They're no team players. It's hard to accomplish something together. They cop out when the going gets tough. They're evasive They don't address any issues. They're cheating, lying and betraying, from dusk 'till dawn.
About 2,300 years ago
...Alexander the Great was facing an intriguing challenge: the Gordian Knot. He was well aware of its history and the prophecy associated with it:
At one time the Phrygians were without a legitimate king. An oracle at Telmissus [...] decreed that the next man to enter the city driving an ox-cart should become their king. This man was a poor peasant, Ahmidas son of Gordias, who drove his parents into town on his father's ox-cart. [...]
In gratitude, he dedicated the ox-cart to the Phrygian god Sabazios and either tied it to a post or tied its shaft with an intricate knot of cornel (Cornus mas) bark. An oracle further prophesied that the one to untie the knot would become the king of Asia (today's Asia Minor).
The rules of the game seemed to be clear. Nobody was able to untie the knot, however. Except for Alexander. His solution: he sliced the knot in half with a stroke of his sword.
Wasn't that cheating, to the extreme?
Well... would twiddling the threads have convinced anybody of his leadership skills? Would it have shocked the Persian king? Or was that stroke of the sword an important, even necessary part of the solution? A clear message by a person who could tell the essential from the insignificant?
Think about it: By how many rules do you abide that don't get you anywhere? Rules that move your goals beyond reach? Rules that were designed to disorient you?
515 years ago
Columbus was dining with many Spanish nobles when one of them said: «Sir Christopher, even if your lordship had not discovered the Indies, there would have been, here in Spain which is a country abundant with great men knowledgeable in cosmography and literature, one who would have started a similar adventure with the same result.»
Columbus did not respond to these words but asked for a whole egg to be brought to him. He placed it on the table and said: «My lords, I will lay a wager with any of you that you are unable to make this egg stand on its end like I will do without any kind of help or aid.»

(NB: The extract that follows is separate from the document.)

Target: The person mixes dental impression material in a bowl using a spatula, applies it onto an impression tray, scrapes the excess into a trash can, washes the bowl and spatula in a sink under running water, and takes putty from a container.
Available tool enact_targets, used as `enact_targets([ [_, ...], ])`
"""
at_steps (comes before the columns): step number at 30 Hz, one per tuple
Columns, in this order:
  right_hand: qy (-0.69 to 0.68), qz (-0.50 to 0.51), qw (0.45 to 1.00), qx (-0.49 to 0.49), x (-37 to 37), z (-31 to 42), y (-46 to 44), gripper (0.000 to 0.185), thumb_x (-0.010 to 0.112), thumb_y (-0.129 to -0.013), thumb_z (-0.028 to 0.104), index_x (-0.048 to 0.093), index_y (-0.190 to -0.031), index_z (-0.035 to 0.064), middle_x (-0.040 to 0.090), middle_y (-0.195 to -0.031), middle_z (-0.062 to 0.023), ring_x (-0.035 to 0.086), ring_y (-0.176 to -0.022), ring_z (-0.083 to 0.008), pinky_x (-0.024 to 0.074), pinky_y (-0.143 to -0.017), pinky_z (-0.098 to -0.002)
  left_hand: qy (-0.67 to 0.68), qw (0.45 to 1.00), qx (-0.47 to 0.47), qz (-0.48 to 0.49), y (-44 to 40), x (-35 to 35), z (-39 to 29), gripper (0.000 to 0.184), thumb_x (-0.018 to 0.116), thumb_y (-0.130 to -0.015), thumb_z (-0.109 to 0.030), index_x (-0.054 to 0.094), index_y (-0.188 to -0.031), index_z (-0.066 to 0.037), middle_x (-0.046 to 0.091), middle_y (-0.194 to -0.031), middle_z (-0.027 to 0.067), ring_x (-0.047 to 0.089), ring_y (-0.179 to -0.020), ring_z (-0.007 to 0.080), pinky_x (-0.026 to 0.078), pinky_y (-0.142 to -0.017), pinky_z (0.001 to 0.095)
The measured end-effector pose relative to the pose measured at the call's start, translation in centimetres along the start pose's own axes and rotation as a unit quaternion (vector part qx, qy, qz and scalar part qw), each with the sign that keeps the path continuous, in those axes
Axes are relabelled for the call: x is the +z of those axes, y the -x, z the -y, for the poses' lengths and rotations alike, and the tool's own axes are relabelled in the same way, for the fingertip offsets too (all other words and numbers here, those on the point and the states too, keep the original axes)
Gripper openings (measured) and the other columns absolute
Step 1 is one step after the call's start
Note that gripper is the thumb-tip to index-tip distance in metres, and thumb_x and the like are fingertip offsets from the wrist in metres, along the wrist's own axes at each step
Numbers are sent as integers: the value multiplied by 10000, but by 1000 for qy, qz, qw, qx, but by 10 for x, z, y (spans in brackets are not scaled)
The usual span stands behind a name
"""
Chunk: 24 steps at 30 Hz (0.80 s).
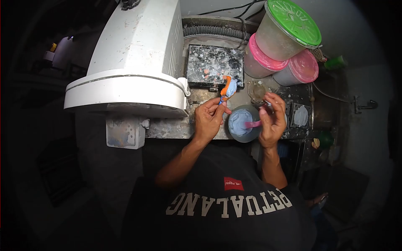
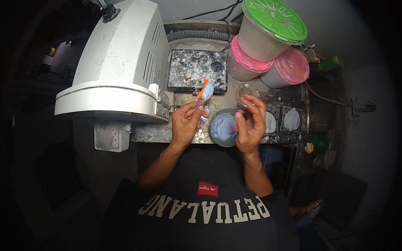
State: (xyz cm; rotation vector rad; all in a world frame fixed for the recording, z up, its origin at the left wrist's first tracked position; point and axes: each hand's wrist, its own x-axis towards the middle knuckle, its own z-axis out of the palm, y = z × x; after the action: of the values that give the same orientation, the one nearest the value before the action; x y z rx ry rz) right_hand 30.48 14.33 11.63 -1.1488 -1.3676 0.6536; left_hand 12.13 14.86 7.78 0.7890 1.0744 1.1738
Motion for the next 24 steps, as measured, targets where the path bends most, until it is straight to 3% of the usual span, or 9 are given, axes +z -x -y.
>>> enact_targets([
  [3, 260, -84, 962, -16, -34, 0, 0, 318, 656, -839, 11, 655, -1157, 28, 581, -1157, -130, 572, -1039, -240, 474, -813, -333, 1, 1000, 7, -17, -7, -3, 20, 284, 636, -966, -149, 624, -1165, 54, 706, -838, 115, 519, -564, 41, 418, -521, 180],
  [4, 330, -99, 939, -2, -45, -9, 6, 325, 690, -857, 98, 647, -1172, 30, 584, -1127, -152, 574, -1001, -253, 473, -800, -345, 2, 1000, 7, -25, -10, -3, 27, 288, 636, -967, -153, 623, -1168, 53, 707, -845, 115, 528, -578, 46, 427, -533, 184],
  [7, 438, -54, 892, 95, -66, -29, 27, 351, 700, -877, 163, 633, -1189, 18, 592, -1079, -158, 579, -928, -256, 479, -783, -351, 16, 1000, 9, -25, -16, -6, 43, 290, 632, -971, -161, 623, -1172, 47, 711, -874, 113, 552, -628, 57, 448, -574, 193],
  [9, 336, -50, 925, 172, -69, -40, 41, 358, 666, -926, 218, 623, -1218, 16, 597, -950, -113, 549, -750, -170, 473, -677, -304, 26, 1000, 7, -17, -16, -5, 53, 287, 626, -975, -164, 622, -1176, 41, 712, -892, 109, 562, -656, 61, 455, -595, 197],
  [12, 281, -48, 951, 119, -61, -37, 50, 276, 635, -949, 178, 661, -1165, 9, 591, -857, -43, 469, -646, -84, 380, -556, -238, 25, 999, 24, -14, -18, 0, 66, 272, 612, -983, -156, 617, -1187, 25, 709, -902, 94, 567, -688, 57, 445, -610, 194],
  [15, 220, 5, 971, 92, -46, -31, 53, 259, 662, -929, 159, 676, -1137, 5, 598, -838, -33, 467, -619, -74, 390, -541, -239, 9, 999, 41, -17, -16, 10, 76, 266, 605, -987, -151, 613, -1191, 19, 704, -891, 86, 553, -684, 48, 433, -603, 190],
  [19, 243, 64, 967, 37, -33, -26, 59, 192, 727, -847, 78, 713, -1021, -2, 649, -796, -94, 619, -653, -155, 468, -576, -282, 12, 998, 51, -29, -15, 16, 82, 252, 593, -995, -147, 609, -1184, 19, 701, -885, 76, 504, -630, 21, 410, -564, 183],
  [20, 242, 49, 968, 52, -31, -23, 62, 153, 723, -838, 62, 715, -974, -8, 654, -769, -120, 655, -672, -204, 485, -585, -307, 14, 998, 51, -31, -15, 16, 83, 249, 592, -995, -146, 608, -1181, 19, 701, -882, 75, 500, -626, 19, 407, -560, 180],
  [24, 163, 47, 977, 127, -33, -28, 79, 115, 695, -881, 65, 693, -956, -23, 647, -741, -100, 614, -576, -152, 472, -533, -279, 21, 998, 49, -38, -15, 17, 81, 244, 589, -996, -141, 606, -1177, 21, 699, -875, 76, 494, -609, 17, 401, -546, 174],
])
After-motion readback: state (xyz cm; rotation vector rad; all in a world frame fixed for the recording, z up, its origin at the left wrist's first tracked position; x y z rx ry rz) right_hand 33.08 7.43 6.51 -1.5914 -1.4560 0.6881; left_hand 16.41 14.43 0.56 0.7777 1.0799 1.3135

They all tried without success and when the egg returned to Columbus, he tapped it gently on the table breaking it slightly and, with this, the egg stood on its end. All those present were confounded and understood what he meant: that once the feat has been done, anyone knows how to do it.
Not a big deal? Was Columbus cheating?
Or is it rather what Mór Jókai summarized like this: «Research means to see what everybody else is seeing, but to think what no one else has been thinking before.»?
Think about it: Which rules keep your thinking in a box? Can you tell games from reality? Where would you need to take a step back, in order to see you are trapped in a game that follows certain rules?
145 years ago
Europeans don't get baseball. People in the US don't get soccer. So, just for my personal amusement, let me vex you with the soccer rule of the offside.
Actually, it is pretty simple. As a soccer player, you're not allowed to hang about directly in front of your opponent's goal, get passed the ball and score. That would be too simple. When you get passed the ball, there must be at least one field player of the other team between you and the goal. Such are the rules.
And they're pretty old as well:
As football developed in the 1860s and 1870s, the offside law proved the biggest argument between the clubs. Sheffield got rid of the «kick throughs» by amending their laws so that one member of the defending side was required between a forward player and the opponent's goal; the Football Association also compromised slightly and adopted the Cambridge idea of three. (From Wikipedia)
Now imagine you're a clever field player, paying attention to always have an opponent's field player between you and the goal, in order not to be offside when you get passed the ball.
All of a sudden, the opponent's team runs away from their own goal, as one, and you end up alone there, like a fish left dry by the low tide. It happened the very second one of your teammates was passing the ball to you. You've guessed it by now: you're now offside. This «low tide» strategy is aptly called the offside trap.
Well... that's not what the original offside rule was meant for, is it? Quite nasty exploitation of that rule, isn't it?
Think about it: Which rules have been made up against you but can be used for your benefit? Don't always look for legal loopholes only. Instead, figure out where the rules also apply, even unexpectedly.
20 years ago
In 1986, on what seemed like just another training day, Jan Bokloev was in serious trouble. He had to master a challenge within a fraction of a second, otherwise he'd stall at full speed and crash into the ground. Which is never very funny, especially when you're a ski jumper like Jan.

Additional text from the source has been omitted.